Making a 50Hz oscillator and driving the clock with a H bridge will probably be easiest. Simplest will be to take an old PC power supply, and then remove almost everything on the secondary side and leave only the mains input side, high voltage side and the standby 5V section to power the electronics you will need. Then use a 50Hz clock generator to drive the half bridge transistors using the existing transistors but using some optocouplers to do the gate drive. You will need another pair of them to do the other half of the bridge, and connect the motor between the 2 centres, and drive it via the existing 680n 630Vcoupling cap to reduce the current to a pulse, and drive it with a large off period for the transistors. That will give you the required drive and will keep the motor from overheating, though it may be a little noisy.
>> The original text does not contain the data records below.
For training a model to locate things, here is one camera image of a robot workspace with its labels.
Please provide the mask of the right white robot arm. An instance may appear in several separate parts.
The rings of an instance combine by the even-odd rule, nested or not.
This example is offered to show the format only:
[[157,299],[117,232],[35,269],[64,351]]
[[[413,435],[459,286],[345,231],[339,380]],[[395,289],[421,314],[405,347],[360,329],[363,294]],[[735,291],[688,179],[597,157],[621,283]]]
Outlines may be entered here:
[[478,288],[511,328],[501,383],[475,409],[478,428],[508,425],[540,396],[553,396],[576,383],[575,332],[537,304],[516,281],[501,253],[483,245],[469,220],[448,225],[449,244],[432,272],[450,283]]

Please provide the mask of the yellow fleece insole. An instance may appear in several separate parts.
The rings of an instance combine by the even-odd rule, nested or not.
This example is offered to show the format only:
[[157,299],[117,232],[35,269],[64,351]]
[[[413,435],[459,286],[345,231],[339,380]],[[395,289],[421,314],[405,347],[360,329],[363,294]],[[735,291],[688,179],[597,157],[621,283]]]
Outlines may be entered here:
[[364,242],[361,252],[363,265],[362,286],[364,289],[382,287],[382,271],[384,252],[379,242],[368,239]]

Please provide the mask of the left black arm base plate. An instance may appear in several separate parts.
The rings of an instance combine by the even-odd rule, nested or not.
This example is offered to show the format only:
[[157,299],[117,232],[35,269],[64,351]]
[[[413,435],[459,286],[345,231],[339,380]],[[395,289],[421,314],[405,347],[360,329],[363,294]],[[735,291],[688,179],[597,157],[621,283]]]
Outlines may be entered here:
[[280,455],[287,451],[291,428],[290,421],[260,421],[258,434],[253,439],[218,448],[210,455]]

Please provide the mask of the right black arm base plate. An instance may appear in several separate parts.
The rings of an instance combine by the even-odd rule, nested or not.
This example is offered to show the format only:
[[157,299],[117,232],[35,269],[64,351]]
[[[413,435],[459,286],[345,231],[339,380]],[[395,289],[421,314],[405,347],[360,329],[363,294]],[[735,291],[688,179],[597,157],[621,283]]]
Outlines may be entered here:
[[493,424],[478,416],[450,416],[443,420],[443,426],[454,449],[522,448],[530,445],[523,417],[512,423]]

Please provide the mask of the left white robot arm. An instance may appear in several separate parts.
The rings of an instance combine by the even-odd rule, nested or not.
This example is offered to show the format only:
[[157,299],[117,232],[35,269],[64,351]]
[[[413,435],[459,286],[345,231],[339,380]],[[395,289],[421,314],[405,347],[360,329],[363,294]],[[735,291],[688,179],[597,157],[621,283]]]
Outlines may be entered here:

If so just add the PFC chokes from some older PSU units ( the iron laminated ones on the lower cost 5-8 year old ones without active PFC) in series with the output and extra 220n capacitors across the output.
Otherwise just buy a USA made mains clock ( they are available )that has the same output speed at 60Hz and do a transplant.
I did a similar thing for a USA made telephone answering machine, but there as it was electronic I made a board with some CMOS and a US TV crystal to generate the 60Hz required. Was not nice, or a good looking 60Hz signal, but it did the job, and drifted only about a minute a month.